I have arrived in Shenzhen, China, for the International Botanic Congress. I meant to upload a few pictures of the Luohu district today but it seems as if my cell phone does not want to talk to my laptop, so perhaps I can do that when I am back.
On the flights I was unable to get much work done beyond making corrections to a manuscript, so I read a book and watched movies of varying quality: Star Wars Rogue One, Suicide Squad, and Throne of Elves. It is all a matter of expectations; they weren't high, so I enjoyed all three, although the last of them partly for being so different from how a European would have done it, and while happily ignoring the humongous plot holes of the second.

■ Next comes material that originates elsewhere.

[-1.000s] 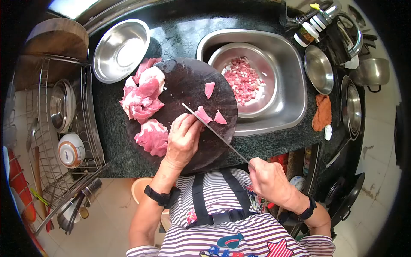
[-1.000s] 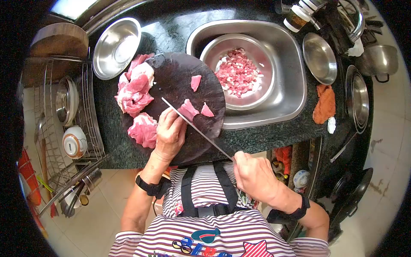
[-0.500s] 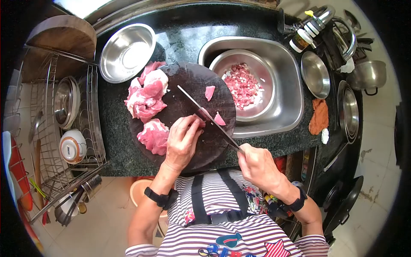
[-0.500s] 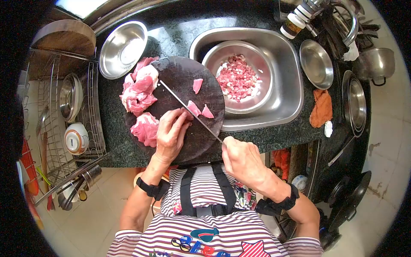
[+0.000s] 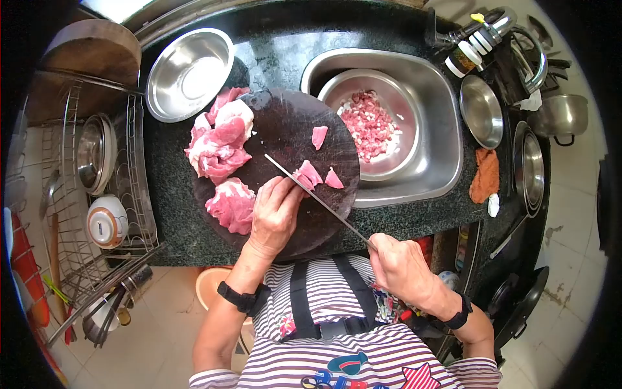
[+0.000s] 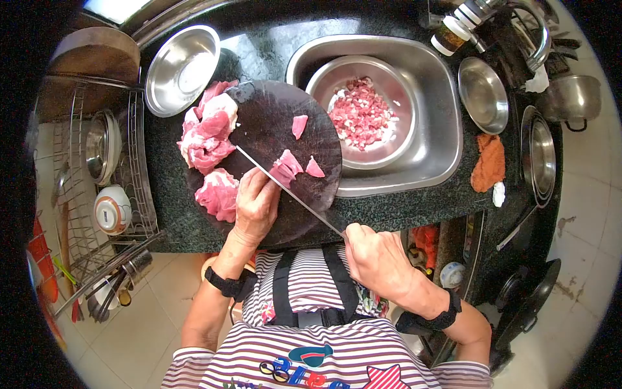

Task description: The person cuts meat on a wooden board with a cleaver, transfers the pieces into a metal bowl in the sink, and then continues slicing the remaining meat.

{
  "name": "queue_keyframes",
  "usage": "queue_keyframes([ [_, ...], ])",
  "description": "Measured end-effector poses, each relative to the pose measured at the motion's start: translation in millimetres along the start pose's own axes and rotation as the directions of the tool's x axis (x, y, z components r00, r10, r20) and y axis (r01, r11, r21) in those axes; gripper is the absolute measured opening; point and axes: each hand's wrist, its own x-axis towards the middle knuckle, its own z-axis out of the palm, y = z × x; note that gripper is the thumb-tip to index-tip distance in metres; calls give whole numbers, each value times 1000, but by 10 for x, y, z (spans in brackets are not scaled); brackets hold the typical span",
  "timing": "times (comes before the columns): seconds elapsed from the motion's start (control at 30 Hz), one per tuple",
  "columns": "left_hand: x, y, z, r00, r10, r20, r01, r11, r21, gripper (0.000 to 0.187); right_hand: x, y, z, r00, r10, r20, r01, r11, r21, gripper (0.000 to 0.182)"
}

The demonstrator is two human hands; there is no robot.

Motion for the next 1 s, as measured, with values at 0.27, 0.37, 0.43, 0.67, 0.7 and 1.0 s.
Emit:
queue_keyframes([
  [0.27, -30, -11, 41, 1000, -30, 3, 30, 999, -22, 29, 632, -202, 257, 993, -104, -58, 98, 991, -94, 13],
  [0.37, -43, -11, 40, 1000, -19, -13, 19, 1000, -6, 31, 628, -233, 280, 991, -104, -81, 96, 991, -96, 12],
  [0.43, -44, -11, 38, 1000, -18, -6, 18, 1000, 10, 31, 450, -156, 203, 996, -67, -61, 62, 995, -74, 10],
  [0.67, -77, 5, 23, 997, -31, -66, 28, 999, -45, 32, 125, 3, -26, 999, -9, -48, 12, 998, 69, 9],
  [0.7, -85, 4, 23, 994, -37, -101, 31, 998, -59, 31, 132, -5, -44, 999, -10, -48, 14, 998, 69, 9],
  [1.0, -68, -30, 12, 999, -6, -47, 5, 1000, -27, 30, 137, -11, -71, 997, -75, -25, 75, 997, 6, 10],
])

The funny thing about Rogue One is that it is actually in part a reasonably good attempt at rationalising why the heck the Empire would have built the Death Star with such an idiotic weakness, although it still remains implausible that nobody else noticed it during construction and just added another wall on the way.
Ah well. Anyway, the book I read nearly through on the flights - because it is not actually all that long - is Machiavelli's Il Principe. The book needs no introduction as it is a classic, but I had never read it until I happened to pick it up in a German retranslation at the last book fair I visited.
The scholar who wrote the foreword stresses that Machiavelli's reputation is undeservedly bad, that his work is really a groundbreaking piece of political philosophy. With Il Prinicipe and its sister work on republics he is considered to have pioneered political writing that sees humans as capable of influencing history within certain realistic limitations instead of being the passive objects of divine providence, and that argues for a pragmatic approach to politics instead of an unachievable spiritual ideal or political utopia.
And yes, I can see where that is coming from, although given my political socialisation I always remain sceptical of seeing history as a chain of outstanding people having influential ideas. (I think it is much more likely that if Machiavelli had not written this book others would still have organically moved towards more pragmatic political philosophy, as that was simply the Zeitgeist.)
But I can also see clearly where his bad reputation comes from. Not only is he fairly open about criticising past politicians and military leaders, including popes, for their personal and public failures, which would obviously invite opprobrium. He also matter-of-factly advises the audience to betray their allies for political gain and to murder the entire family of a previous ruler so that their bloodline is extinguished and no remaining heir can challenge the new order.
Again, both Machiavelli and the author of the foreword argue that this is just realistic. If you want to secure power and strengthen your state then this is what you must do. Machiavelli also doesn't see any issues with such behaviour because he has a very dim view of humanity in general. For example, to him it is no problem to break treaties because your treaty partners are, well, humans and as such should be expected to break the treaty themselves at the first good opportunity. That's just how dastardly humans are, fide Machiavelli at least.
Now realism is one thing. I can understand Machiavelli's advice in many cases, for example when he considers whether it is more important and easier to have the general population on one's side or the nobility (in today's context, the one percenters), and how to achieve either. And I also understand that one has to be realistic about the established rules one is subject to; if everybody habitually lies then a single honest person will indeed perish where another liar may have prospered. But I think he and that modern scholar miss to what a large degree opportunistic breaking of rules changes the rules for the worse, and what the consequences are.
Be it keeping true to treaties or showing mercy to one's enemies, the point of following rules or gentlemen's agreements is that only then can you expect that others will follow them to your benefit. When, for example, it became customary in the early to high middle ages of Germany that nobles competing for the crown would not eradicate the opposing family but instead force the male members to retire into monasteries, and only kill them if they blew that chance by coming back and raising another army, the idea was presumably that once the shoe is on the other foot one would also be given the chance to leave politics instead of coming home to find one's wife and underage children face down in puddles of blood, as Machiavelli would have it.
In other words, I am coming away from Il Principe with the impression that he was too clever by half. He took pragmatism just far enough to come out on the other side and fall back into short-sightedness.